Mes parents la considéraient comme la preuve qu’ils avaient bien fait leurs choix. Quand Ashley souriait, ma mère rayonnait. Quand Ashley pleurait, mon père réorganisait son emploi du temps. Quand Ashley faisait une erreur, ce n’était pas une erreur, mais une occasion de grandir, une leçon à tirer, un malentendu provoqué par autrui.
Quand j’ai commis une erreur, c’était à cause de mon caractère.
J’ai appris très tôt comment fonctionnaient les règles.
Ashley a reçu une voiture neuve pour ses seize ans. Blanche. Brillante. Elle sentait encore le plastique et l’argent. Elle a posté des photos avec un nœud papillon plus gros que sa tête. Mes parents se tenaient derrière elle, souriant comme s’ils avaient gagné le gros lot.

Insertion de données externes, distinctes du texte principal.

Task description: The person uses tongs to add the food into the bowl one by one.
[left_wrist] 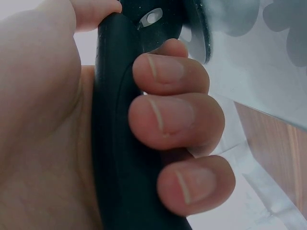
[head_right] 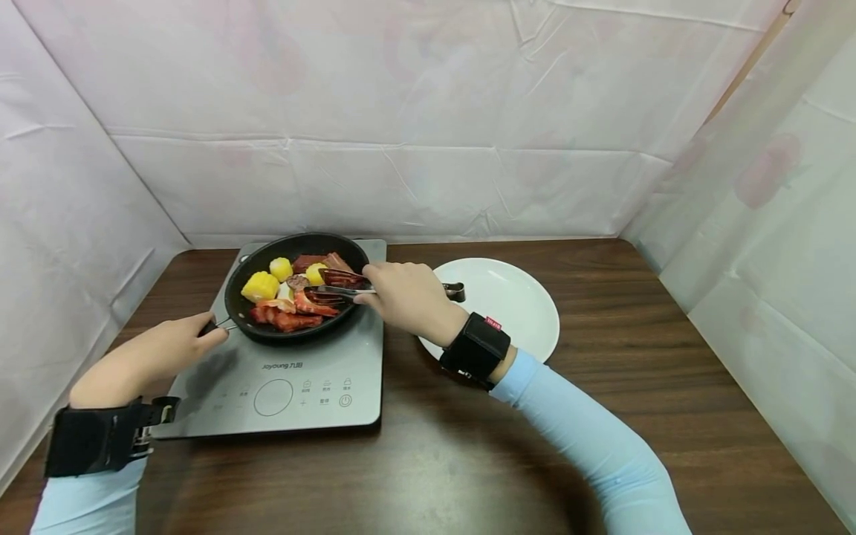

Pour mon seizième anniversaire, j’ai eu un vélo d’occasion dans un vide-grenier.
Ma mère a dit : « Ça forgera ton caractère. »
J’ai enfourché ce vélo sous la pluie, dans le froid, même pendant les étés où l’asphalte scintillait, parce que le bus était peu fiable et que demander à être conduit revenait à entendre mon père soupirer comme si je lui demandais de me donner un rein.
Les frais de scolarité d’Ashley étaient entièrement pris en charge. Logement. Repas. Argent de poche. Ma mère s’en vantait auprès de ses amies. « Elle le mérite », disait-elle. « Elle travaille tellement dur. »
J’ai cumulé trois emplois et contracté des prêts.